Complex-based models. Summary of recent work using a protein-ligand complex for active molecule or binding affinity prediction. The year of publication, the name of the authors or the model, the complex encoding and the machine/deep learning model(s) are shown in the respective columns. Classification (class.) implies predicting e.g. hit or non-hit, whereas regression (reg.) evaluates e.g., pIC50 values. CNNs, coupled with 3D grids, have become frequent in state-of-the-art studies.

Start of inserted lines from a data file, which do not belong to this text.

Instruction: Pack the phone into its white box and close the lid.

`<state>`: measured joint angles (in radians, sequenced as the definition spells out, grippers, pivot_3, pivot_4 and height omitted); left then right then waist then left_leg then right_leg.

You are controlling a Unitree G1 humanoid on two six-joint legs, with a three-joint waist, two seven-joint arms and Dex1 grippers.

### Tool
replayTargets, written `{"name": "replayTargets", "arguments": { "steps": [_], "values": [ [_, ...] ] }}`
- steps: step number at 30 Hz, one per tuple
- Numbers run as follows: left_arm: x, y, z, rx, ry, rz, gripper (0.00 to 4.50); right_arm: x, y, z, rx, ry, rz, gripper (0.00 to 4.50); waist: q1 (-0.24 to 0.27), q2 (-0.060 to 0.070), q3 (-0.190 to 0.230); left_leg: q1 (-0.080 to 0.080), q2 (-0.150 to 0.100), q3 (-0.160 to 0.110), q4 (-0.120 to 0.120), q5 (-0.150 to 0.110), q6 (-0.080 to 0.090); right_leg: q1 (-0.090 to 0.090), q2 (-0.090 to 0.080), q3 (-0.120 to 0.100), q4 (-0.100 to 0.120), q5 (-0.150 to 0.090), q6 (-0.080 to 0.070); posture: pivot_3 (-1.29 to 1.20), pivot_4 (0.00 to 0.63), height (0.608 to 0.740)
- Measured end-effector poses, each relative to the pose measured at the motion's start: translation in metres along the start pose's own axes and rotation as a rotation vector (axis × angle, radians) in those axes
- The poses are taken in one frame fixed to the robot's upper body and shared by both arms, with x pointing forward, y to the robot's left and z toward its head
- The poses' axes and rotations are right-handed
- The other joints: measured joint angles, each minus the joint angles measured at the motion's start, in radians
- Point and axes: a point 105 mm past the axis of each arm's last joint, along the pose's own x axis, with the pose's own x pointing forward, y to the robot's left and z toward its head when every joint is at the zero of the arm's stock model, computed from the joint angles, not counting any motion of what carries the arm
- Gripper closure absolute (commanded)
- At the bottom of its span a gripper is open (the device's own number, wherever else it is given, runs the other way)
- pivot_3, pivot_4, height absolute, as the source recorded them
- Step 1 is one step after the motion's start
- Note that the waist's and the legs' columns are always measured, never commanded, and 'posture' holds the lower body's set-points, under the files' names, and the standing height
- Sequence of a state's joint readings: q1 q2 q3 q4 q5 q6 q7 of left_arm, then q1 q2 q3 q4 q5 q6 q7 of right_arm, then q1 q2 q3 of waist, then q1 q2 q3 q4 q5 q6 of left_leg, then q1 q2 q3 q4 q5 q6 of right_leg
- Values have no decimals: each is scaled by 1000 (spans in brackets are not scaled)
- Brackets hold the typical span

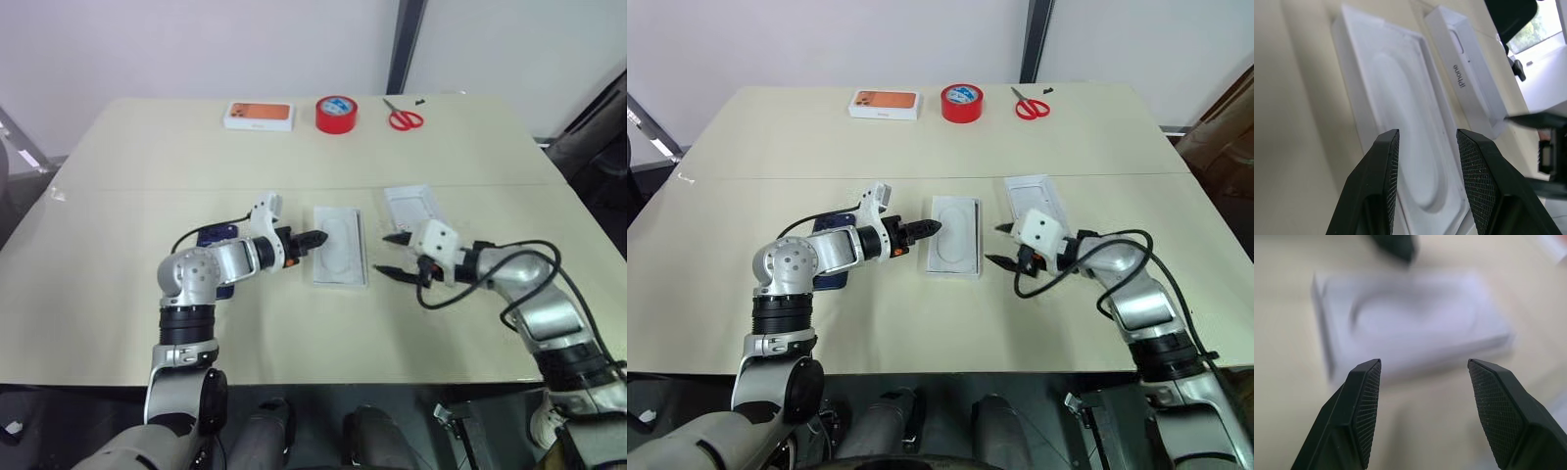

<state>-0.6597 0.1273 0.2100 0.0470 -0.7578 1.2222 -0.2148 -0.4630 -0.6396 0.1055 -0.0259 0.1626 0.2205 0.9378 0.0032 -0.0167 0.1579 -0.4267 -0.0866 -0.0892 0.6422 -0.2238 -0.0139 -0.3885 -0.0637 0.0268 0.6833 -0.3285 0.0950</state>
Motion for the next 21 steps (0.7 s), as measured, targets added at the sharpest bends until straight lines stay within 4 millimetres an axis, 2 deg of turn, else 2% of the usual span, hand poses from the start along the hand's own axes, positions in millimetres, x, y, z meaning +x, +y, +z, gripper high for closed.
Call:
{"name": "replayTargets", "arguments": {
  "steps": [2, 5, 9, 12, 14, 17, 21],
  "values": [
    [-6, 0, 12, 57, -62, 2, 2515, 11, -4, 16, -12, -53, -16, 2854, 0, 0, 0, 0, 0, 0, 0, 0, 0, 0, 0, 0, 0, 0, 0, 0, 150, 734],
    [-20, 9, 22, 145, -130, 22, 2515, 28, 1, 20, -45, -57, -9, 4465, 1, 0, 0, 0, 0, 0, -1, 0, 0, 0, 0, 0, 0, 0, 0, 0, 150, 734],
    [-48, 36, 25, 315, -164, 104, 2515, 60, 18, 3, -74, 27, 16, 4465, -4, 1, 0, 0, 0, 0, -2, 1, -1, -2, 0, 0, 0, 0, 0, 0, 150, 734],
    [-62, 45, 30, 376, -208, 120, 2515, 75, 24, -11, -76, 105, 23, 4465, -1, 1, 0, 0, -1, 0, -2, 1, -1, -1, -1, 0, 0, 0, 0, 0, 150, 734],
    [-65, 47, 31, 379, -230, 126, 2515, 83, 25, -11, -86, 128, 21, 4465, 2, 1, 0, 0, -1, 0, -2, 1, -1, -2, -1, 0, -1, 0, 0, 0, 150, 734],
    [-65, 48, 30, 372, -236, 131, 2515, 87, 23, -13, -139, 170, 23, 4465, 3, 1, 0, 0, -1, 0, -2, 1, -1, -3, -1, 0, -1, 0, 0, 0, 150, 734],
    [-63, 48, 24, 354, -237, 136, 2515, 81, 21, -22, -181, 225, 47, 4465, 1, 1, 0, 0, -1, -1, -2, 1, -1, -1, -1, 0, 0, 0, 0, 0, 150, 734]
  ]
}}
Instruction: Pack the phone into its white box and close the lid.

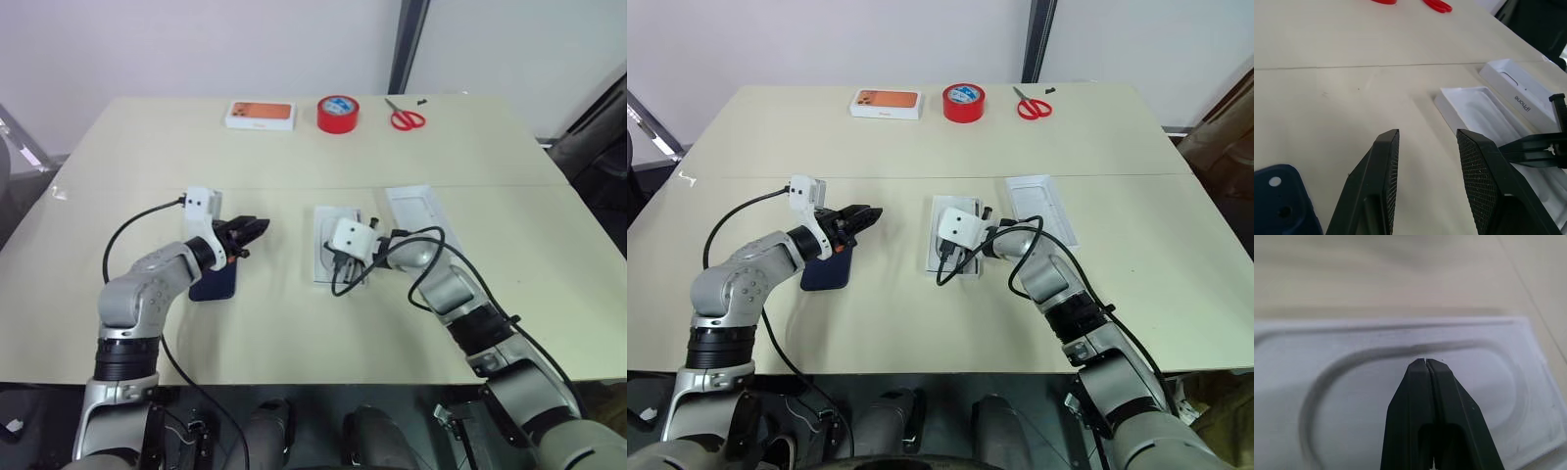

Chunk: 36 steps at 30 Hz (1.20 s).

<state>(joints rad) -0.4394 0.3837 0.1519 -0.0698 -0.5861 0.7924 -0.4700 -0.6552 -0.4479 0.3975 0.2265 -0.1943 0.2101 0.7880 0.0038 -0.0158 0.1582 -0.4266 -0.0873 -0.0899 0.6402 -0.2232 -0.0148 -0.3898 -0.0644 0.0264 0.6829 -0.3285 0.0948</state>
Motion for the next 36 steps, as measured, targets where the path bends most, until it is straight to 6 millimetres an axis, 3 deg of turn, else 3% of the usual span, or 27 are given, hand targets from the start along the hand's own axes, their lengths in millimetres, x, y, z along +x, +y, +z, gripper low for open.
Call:
{"name": "replayTargets", "arguments": {
  "steps": [5, 18, 27, 31, 36],
  "values": [
    [0, 0, 2, 9, -7, 14, 2515, -11, 0, -7, -32, 33, 44, 4465, -5, 0, 0, 0, 0, 0, 0, 0, 0, 0, 0, 0, 0, 0, 0, 0, 150, 734],
    [6, -7, -1, 3, -3, -4, 2515, -10, 3, -5, -102, 41, 62, 4465, -14, 0, 0, 0, 0, 0, -1, 0, 0, 0, 0, 0, 0, 0, 0, 0, 150, 734],
    [5, -7, -2, -3, 8, -6, 2515, -2, 10, 7, -56, -14, 78, 4465, -18, 0, 0, 0, 0, 0, -3, 0, 0, -1, 0, 0, 0, 0, 0, 0, 150, 734],
    [-8, 8, -1, -21, 45, 22, 2515, -4, 0, 15, -24, -69, 28, 4465, -19, 0, 0, 0, 0, 0, -4, 1, -1, -2, 0, 0, 0, 0, 0, 0, 150, 734],
    [-48, 51, 7, -39, 110, 107, 2515, 3, -12, 54, 26, -208, -29, 4465, -30, 0, 0, 0, 1, 0, -10, 3, -4, -6, 1, 1, 2, 0, 0, 0, 150, 734]
  ]
}}
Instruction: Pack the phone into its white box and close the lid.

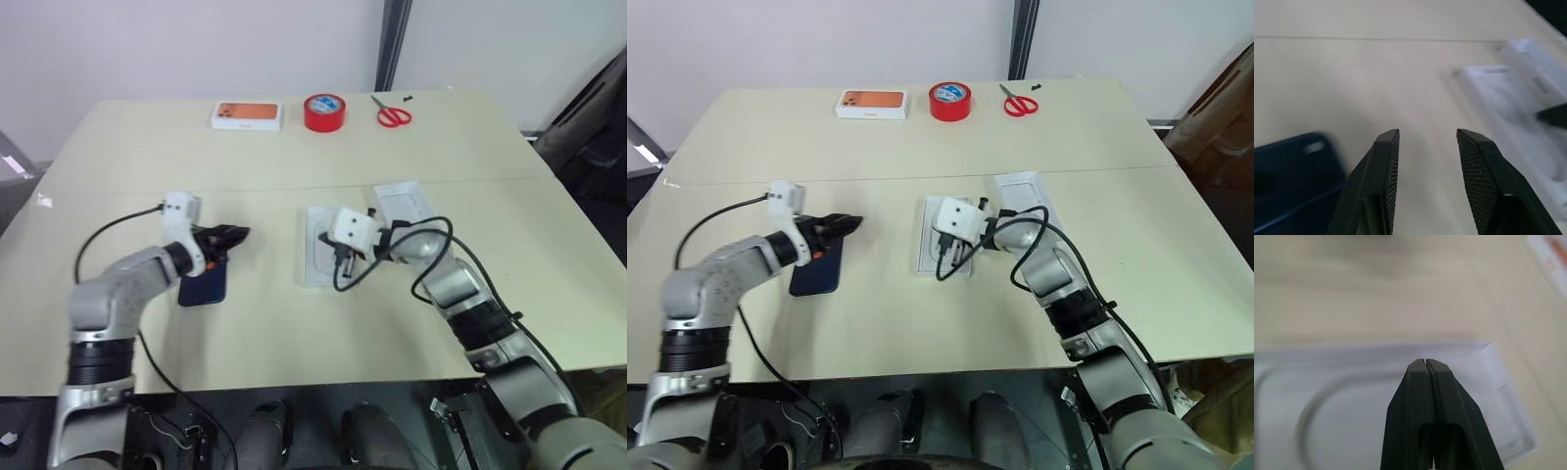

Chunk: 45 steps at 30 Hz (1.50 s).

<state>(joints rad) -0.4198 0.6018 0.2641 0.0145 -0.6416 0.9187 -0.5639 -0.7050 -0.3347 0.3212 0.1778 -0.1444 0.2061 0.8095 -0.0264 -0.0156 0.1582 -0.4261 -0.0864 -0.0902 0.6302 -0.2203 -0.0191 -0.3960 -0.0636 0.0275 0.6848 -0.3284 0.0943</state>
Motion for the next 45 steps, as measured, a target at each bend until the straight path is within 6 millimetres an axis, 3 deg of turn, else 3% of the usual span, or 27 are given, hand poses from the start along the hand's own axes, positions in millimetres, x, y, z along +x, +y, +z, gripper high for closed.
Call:
{"name": "replayTargets", "arguments": {
  "steps": [5, 9, 12, 15, 19, 29, 35, 45],
  "values": [
    [-28, 37, 0, -78, 30, 51, 2515, 24, 12, 25, 23, -52, 15, 4465, 0, 0, 0, 0, 0, -1, 0, 0, 0, -3, 0, -1, 0, 0, 0, 0, 150, 734],
    [-34, 46, -9, -123, 57, 56, 2515, 40, 23, 41, 9, -77, 37, 4465, 11, 0, 0, 0, -1, -1, 1, 0, 0, -3, -1, -1, 0, 0, 0, 0, 150, 734],
    [-40, 55, -21, -183, 78, 61, 2515, 58, 49, 53, -8, -82, 104, 4465, 4, 0, 0, 0, -1, -1, 0, 0, 0, -4, 0, -1, 1, 0, 0, 0, 150, 734],
    [-42, 58, -33, -228, 106, 56, 1755, 72, 71, 54, -28, -57, 157, 4500, -4, 0, 0, 0, -1, -1, 0, 0, -1, -6, 0, -1, 2, 0, 0, 0, 150, 734],
    [-39, 57, -27, -223, 91, 49, 52, 78, 73, 48, -48, -19, 158, 4500, 0, 0, 0, 1, -1, -1, 0, 0, -1, -4, 0, -1, 2, 0, 0, 0, 150, 734],
    [-41, 48, -30, -299, 158, -8, 52, 89, 86, 31, -47, 63, 195, 4500, -15, 0, -1, 1, -1, -1, -1, 0, -1, -5, 0, -1, 4, 0, 0, 0, 150, 734],
    [-40, 32, -37, -281, 246, -56, 52, 96, 101, 44, -28, 31, 245, 4500, -15, 2, -2, 2, -1, -1, -1, 0, -1, -3, -1, -1, 3, 0, 0, 0, 150, 734],
    [-28, 18, -51, -273, 288, -95, 52, 92, 95, 31, -68, 85, 224, 4500, 1, 10, -8, 12, -3, -1, -3, -1, 1, 7, -2, -1, 0, 0, 0, 0, 150, 734]
  ]
}}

Year Name Complex Encoding 1 ML/DL Model Framework
2010 Sato et al. [84] IFP SVM, RF, MLP class.
2016 Wang et al. [135] IFP Adaboost-SVM class.
2019 Li et al. [136] IFP MLP class.
2018 gnina [90] 3D grid CNN class.
2018 KDEEP [91] 3D grid CNN reg.
2018 Pafnucy [89] 3D grid CNN reg.
2018 DenseFS [137] 3D grid CNN class.
2019 DeepAtom [92] 3D grid CNN reg.
2019 Sato et al. [138] 3D grid CNN class.
2019 Erdas-Cicek et al. [94] 3D grid CNN reg.
2019 BindScope [93] 3D grid CNN class.
2018 PotentialNet [96] graph GGNN reg.
2019 Lim et al. [95] graph GANN class.
2017 TopologyNet [97] topol. CNN reg.
2019 Math-DL [139] topol. GAN, CNN reg.
2018 Cang et al. [140] topol. CNN reg.
2016 DeepVS [99] atom contexts CNN class.
2019 OnionNet [141] atom pairs CNN reg.
2020 Zhu et al. [98] atom pairs MLP reg.

1 Abbreviations: IFP: interaction fingerprints, topol.: algebraic topology.